|Pronunciation||in eb" i liz' ue mab|
|Other names||Inebilizumab-cdon, MEDI-551|
|Main uses||Neuromyelitis optica spectrum disorder (NMOSD)|
|Side effects||Urinary tract infection, joint pain|
|Chemical and physical data|
|Molar mass||146652.90 g·mol−1|
Inebilizumab, sold under the brand name Uplizna, is a medication used to treat neuromyelitis optica spectrum disorder (NMOSD) due to antibodies against aquaporin 4. It is given by gradual injection into a vein.
Common side effects include urinary tract infection and joint pain. Other side effects may include infusion reactions and infections. Use in pregnancy may harm the baby. It is a monoclonal antibody that binds to CD19 on B lymphocytes and results in their breakdown.
Inebilizumab was approved for medical use in the United States in 2020. In the United States it costs about 137,000 USD per dose as of 2021. It is not commercially avaliable in the United Kingdom or Europe as of 2021.
NMOSD is a rare autoimmune disorder in which immune system cells and autoantibodies attack and damage the optic nerves and spinal cord. NMOSD can be associated with antibodies that bind to a protein called aquaporin-4 (AQP4). Binding of the anti-AQP4 antibody appears to activate other components of the immune system, causing inflammation and damage to the central nervous system. Clinically, the disease is manifested with attacks/relapses that result in neurological impairment such as blindness, paraplegia, sensory loss, bladder dysfunction, and peripheral pain. The disability from each attack is cumulative, making NMOSD a chronically debilitating and potentially life-threatening disease.

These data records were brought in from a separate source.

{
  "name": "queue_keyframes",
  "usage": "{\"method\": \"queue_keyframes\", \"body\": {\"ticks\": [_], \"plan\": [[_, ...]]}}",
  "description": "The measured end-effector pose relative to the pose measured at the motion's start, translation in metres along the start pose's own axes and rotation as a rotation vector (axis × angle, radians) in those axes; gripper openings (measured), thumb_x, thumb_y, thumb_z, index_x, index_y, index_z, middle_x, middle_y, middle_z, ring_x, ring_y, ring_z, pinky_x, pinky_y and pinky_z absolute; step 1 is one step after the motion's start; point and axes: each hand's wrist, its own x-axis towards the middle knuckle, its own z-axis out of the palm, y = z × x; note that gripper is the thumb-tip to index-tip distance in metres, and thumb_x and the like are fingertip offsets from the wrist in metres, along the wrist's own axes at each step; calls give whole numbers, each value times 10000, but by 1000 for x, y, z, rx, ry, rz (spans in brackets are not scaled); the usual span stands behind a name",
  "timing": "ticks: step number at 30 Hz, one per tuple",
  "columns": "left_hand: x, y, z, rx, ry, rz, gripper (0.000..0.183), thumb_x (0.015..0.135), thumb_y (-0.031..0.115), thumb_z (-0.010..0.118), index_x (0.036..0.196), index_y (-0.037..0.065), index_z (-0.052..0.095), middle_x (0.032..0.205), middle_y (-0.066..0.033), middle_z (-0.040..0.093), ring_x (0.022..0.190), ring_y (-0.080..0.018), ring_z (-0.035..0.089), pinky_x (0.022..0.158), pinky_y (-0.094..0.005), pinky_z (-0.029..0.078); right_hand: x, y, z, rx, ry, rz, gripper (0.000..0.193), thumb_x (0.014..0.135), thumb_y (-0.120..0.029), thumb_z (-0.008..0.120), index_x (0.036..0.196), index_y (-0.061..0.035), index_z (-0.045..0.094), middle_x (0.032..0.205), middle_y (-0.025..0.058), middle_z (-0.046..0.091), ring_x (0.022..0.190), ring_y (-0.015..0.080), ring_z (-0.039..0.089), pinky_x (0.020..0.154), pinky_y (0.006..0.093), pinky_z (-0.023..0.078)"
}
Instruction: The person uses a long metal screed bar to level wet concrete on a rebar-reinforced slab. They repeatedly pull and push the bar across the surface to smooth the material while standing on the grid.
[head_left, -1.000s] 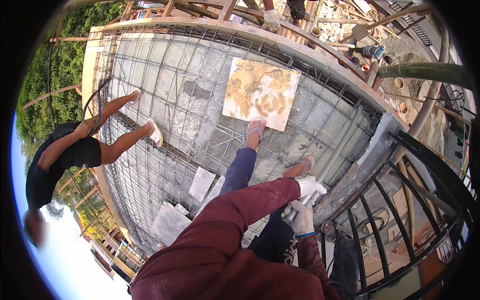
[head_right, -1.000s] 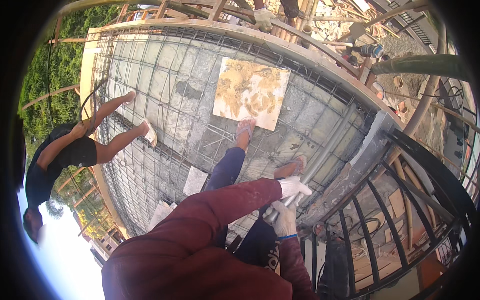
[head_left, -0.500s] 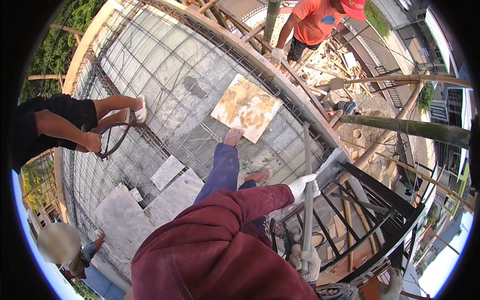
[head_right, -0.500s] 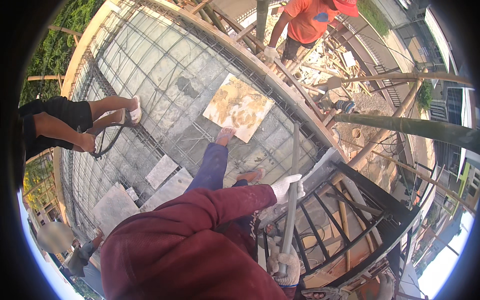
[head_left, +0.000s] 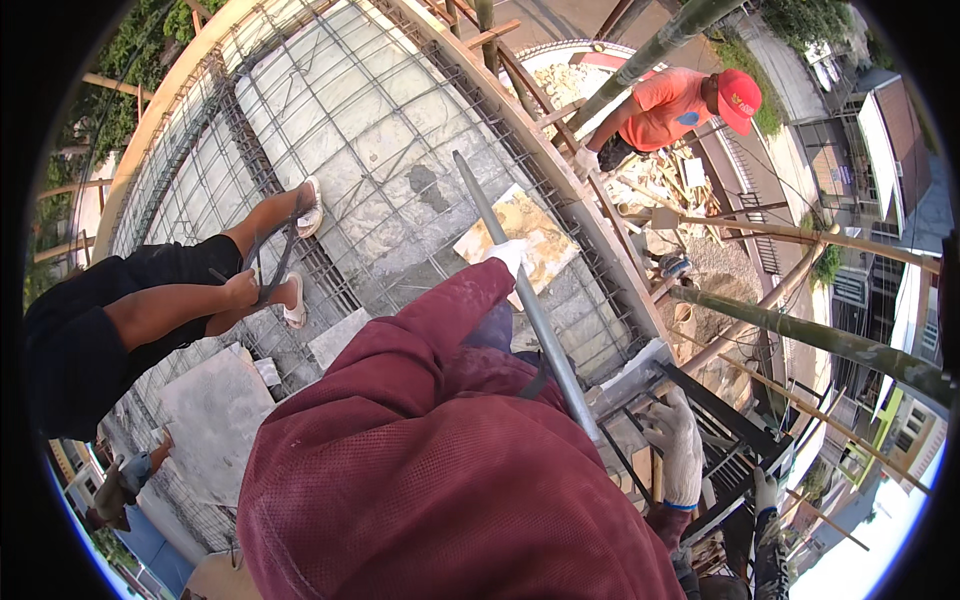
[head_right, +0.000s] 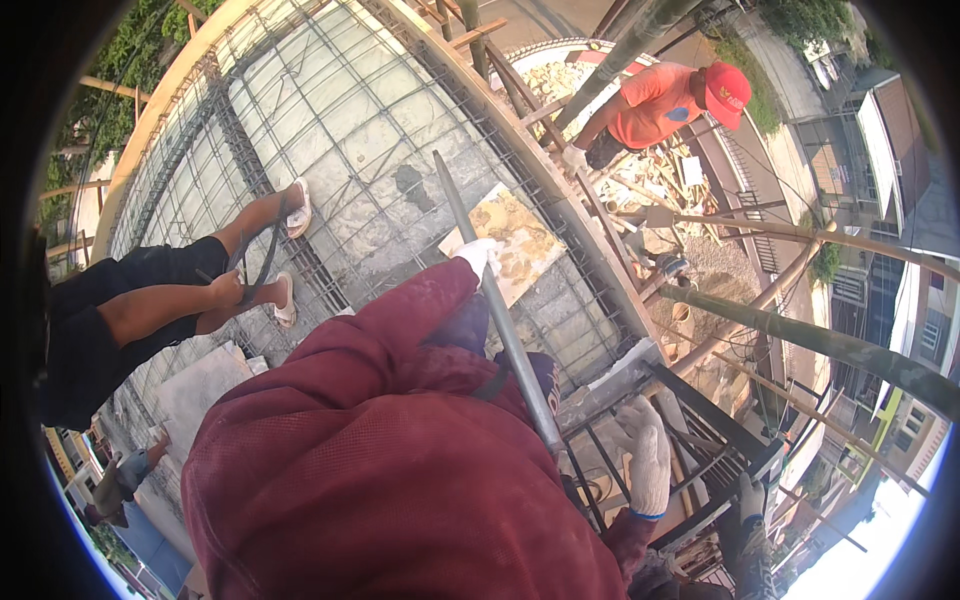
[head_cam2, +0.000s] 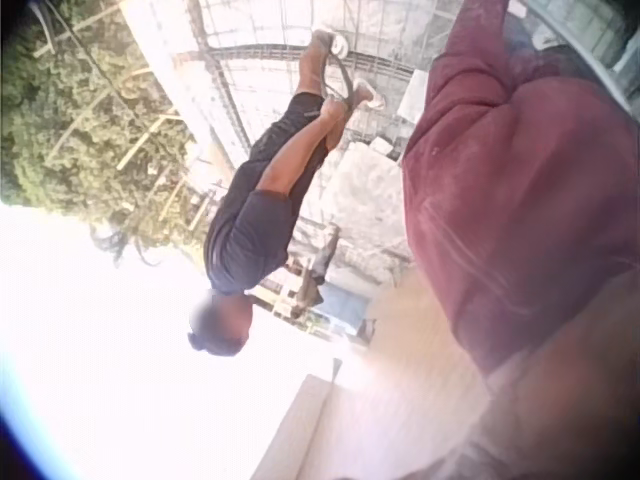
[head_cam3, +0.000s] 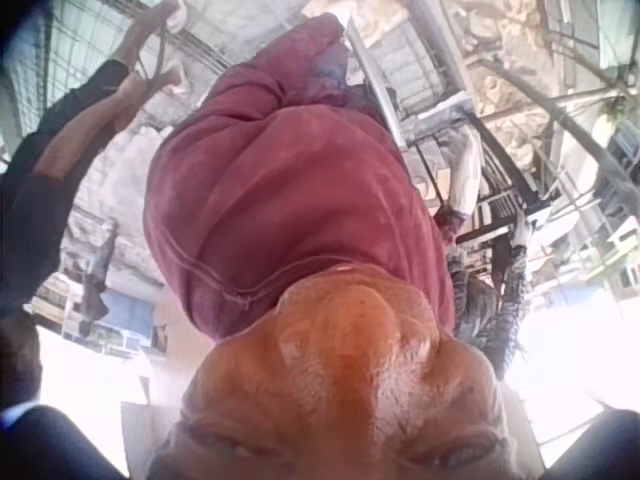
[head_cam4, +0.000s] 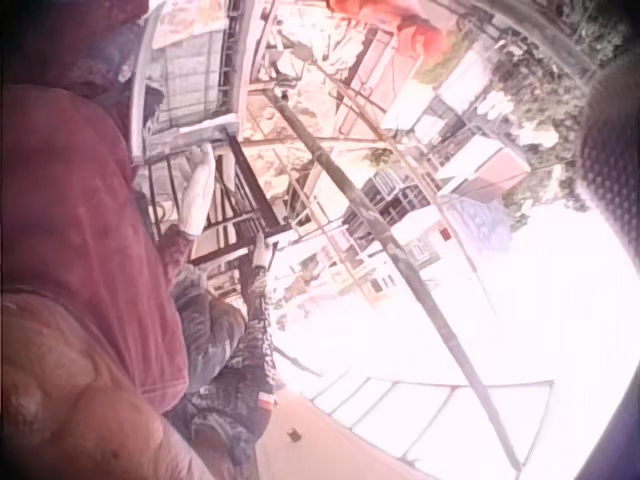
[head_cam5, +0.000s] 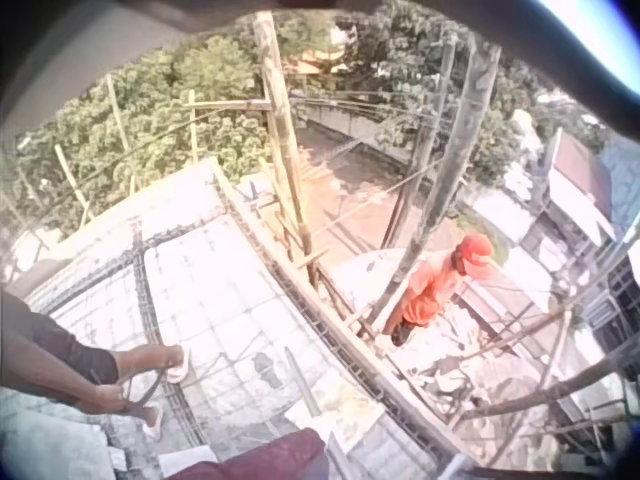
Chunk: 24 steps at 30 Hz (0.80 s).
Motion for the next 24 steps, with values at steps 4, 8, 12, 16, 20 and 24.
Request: {"method": "queue_keyframes", "body": {"ticks": [4, 8, 12, 16, 20, 24], "plan": [[-48, 51, 21, 142, 323, 126, 156, 906, 162, 681, 907, 7, 655, 691, -112, 631, 550, -235, 616, 505, -391, 549, 25, -85, 83, -858, -321, -343, 730, 874, -283, 752, 1496, -57, 444, 1185, 180, 674, 1007, 363, 713, 836, 471, 596], [-40, 79, 38, 96, 367, 127, 193, 907, 149, 680, 939, -39, 650, 698, -138, 647, 554, -261, 641, 504, -396, 553, 61, -82, 131, -1169, -266, -173, 778, 853, -137, 663, 1557, -166, 331, 1040, 222, 662, 818, 413, 726, 714, 511, 595], [-10, 83, 35, 505, 440, 226, 229, 886, 221, 698, 830, 8, 640, 635, -109, 606, 487, -245, 590, 491, -399, 518, 95, -58, 109, -810, -353, -246, 774, 860, -146, 704, 1564, -114, 381, 927, 207, 682, 783, 349, 733, 662, 456, 590], [35, 86, 35, 47, 84, 55, 233, 864, 263, 712, 769, 71, 623, 640, -49, 582, 528, -211, 573, 539, -383, 514, 133, -94, 101, -232, -597, 127, 750, 880, -104, 687, 1571, -85, 394, 852, 105, 655, 655, 206, 656, 597, 340, 546], [37, 102, 65, -54, -53, -89, 135, 1002, 176, 595, 939, 57, 609, 710, -40, 565, 517, -178, 498, 635, -409, 553, 166, -121, 95, 374, -652, 623, 713, 895, -68, 643, 1566, -67, 401, 853, 35, 628, 579, 84, 546, 529, 233, 462], [29, 105, 103, 199, 119, -138, 130, 962, 174, 673, 931, 69, 604, 684, -37, 523, 563, -208, 558, 664, -409, 593, 164, -130, 119, 570, -502, 732, 687, 892, -80, 651, 1537, -38, 419, 846, -18, 565, 587, 44, 483, 503, 196, 391]]}}
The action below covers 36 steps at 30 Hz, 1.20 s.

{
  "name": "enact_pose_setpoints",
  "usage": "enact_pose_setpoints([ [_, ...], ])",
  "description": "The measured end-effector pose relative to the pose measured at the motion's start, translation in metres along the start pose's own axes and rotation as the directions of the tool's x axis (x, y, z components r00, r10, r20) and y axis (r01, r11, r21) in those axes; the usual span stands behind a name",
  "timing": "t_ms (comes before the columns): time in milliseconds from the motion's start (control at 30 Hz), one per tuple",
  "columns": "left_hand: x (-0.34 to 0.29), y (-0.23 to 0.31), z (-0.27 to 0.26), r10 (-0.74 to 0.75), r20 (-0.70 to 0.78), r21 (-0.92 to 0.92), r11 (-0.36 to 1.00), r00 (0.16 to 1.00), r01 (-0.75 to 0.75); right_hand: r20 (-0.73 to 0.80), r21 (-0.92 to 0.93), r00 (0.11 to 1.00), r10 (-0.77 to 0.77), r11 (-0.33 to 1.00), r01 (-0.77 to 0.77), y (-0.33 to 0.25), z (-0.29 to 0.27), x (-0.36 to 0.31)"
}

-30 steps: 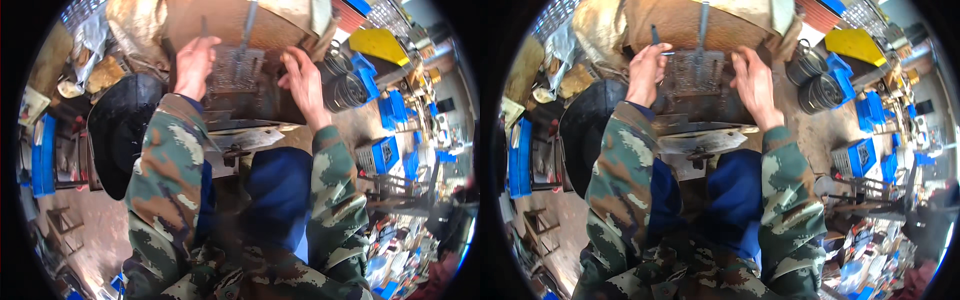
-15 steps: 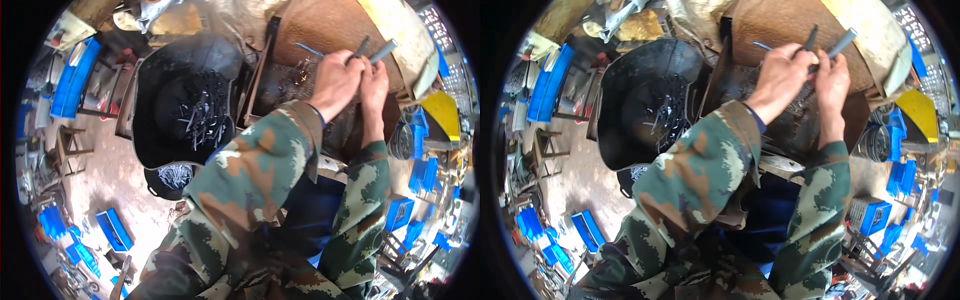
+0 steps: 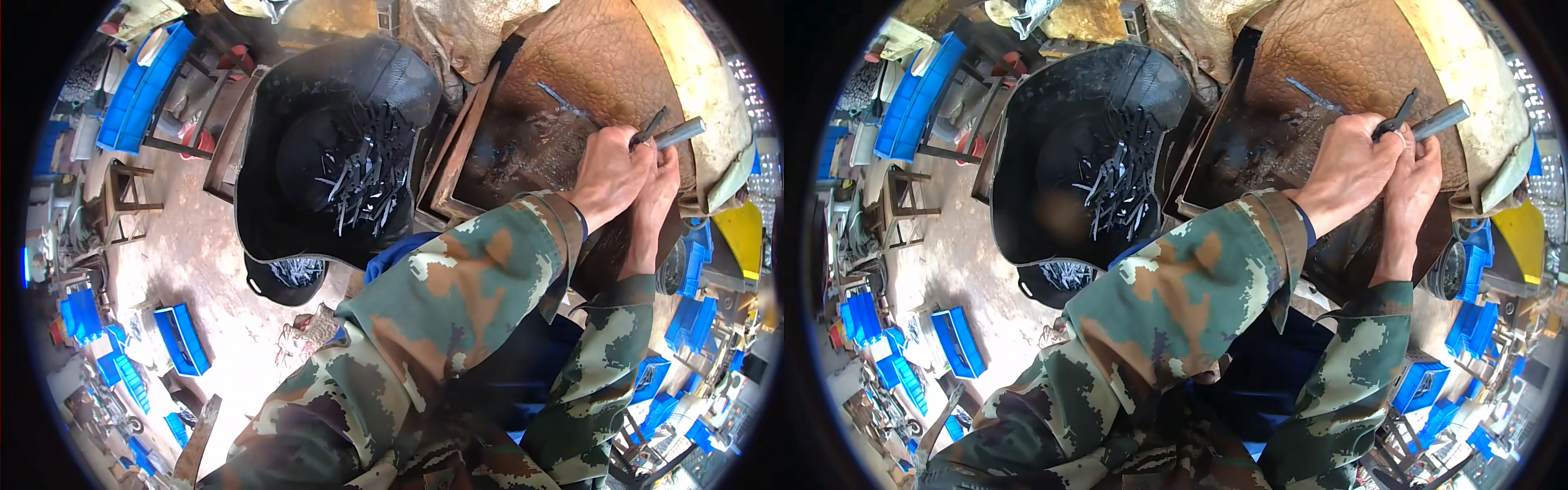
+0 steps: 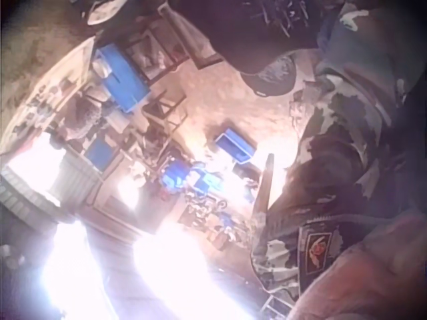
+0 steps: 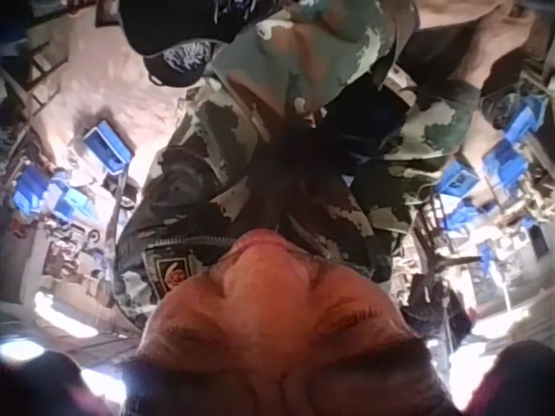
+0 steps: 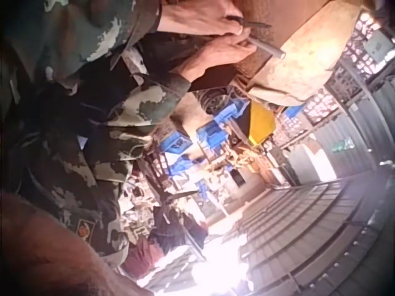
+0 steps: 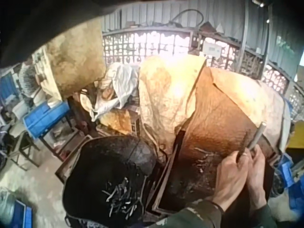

It is given at a dose of 300 mg, followed by a second dose of 300 mg after two weeks, and than 300 mg every 6 months.
The label for inebilizumab includes a warning for infusion reactions, potential depletion of certain proteins (hypogammaglobulinemia), and potential increased risk of infection – including Progressive Multifocal Leukoencephalopathy, and potential reactivation of hepatitis B and tuberculosis.
The most common adverse reactions in the NMOSD clinical trial were urinary tract infection, headache, joint pain (arthralgia), nausea and back pain.
Women who are pregnant should not take inebilizumab because it may cause harm to a developing fetus or newborn baby. The FDA advises health care professionals to inform females of reproductive age to use effective contraception during treatment with inebilizumab and for six months after the last dose.
Vaccination with live-attenuated or live vaccines is not recommended during treatment and should be administered at least four weeks prior to initiation of inebilizumab.
The effectiveness of inebilizumab for the treatment of NMOSD was demonstrated in a clinical study (NCT02200770) of 230 adult participants that evaluated the efficacy and safety of intravenous inebilizumab. In the trial, 213 of the 230 participants had antibodies against AQP4 (anti-AQP4 antibody positive). During the 197-day study, the risk of an NMOSD relapse in the 161 anti-AQP4 antibody positive participants who were treated with inebilizumab was reduced by 77% when compared to the placebo treatment group. There was no evidence of a benefit in participants who were anti-AQP4 antibody negative. The primary efficacy endpoint was the time to the onset of the first adjudicated relapse on or before study day 197 evaluated by a blinded, independent, adjudication committee, who determined whether the attack met protocol-defined criteria. The trial was conducted at 82 sites in 24 countries (including the United States) in North and South America, Europe, Africa, Asia and Australia.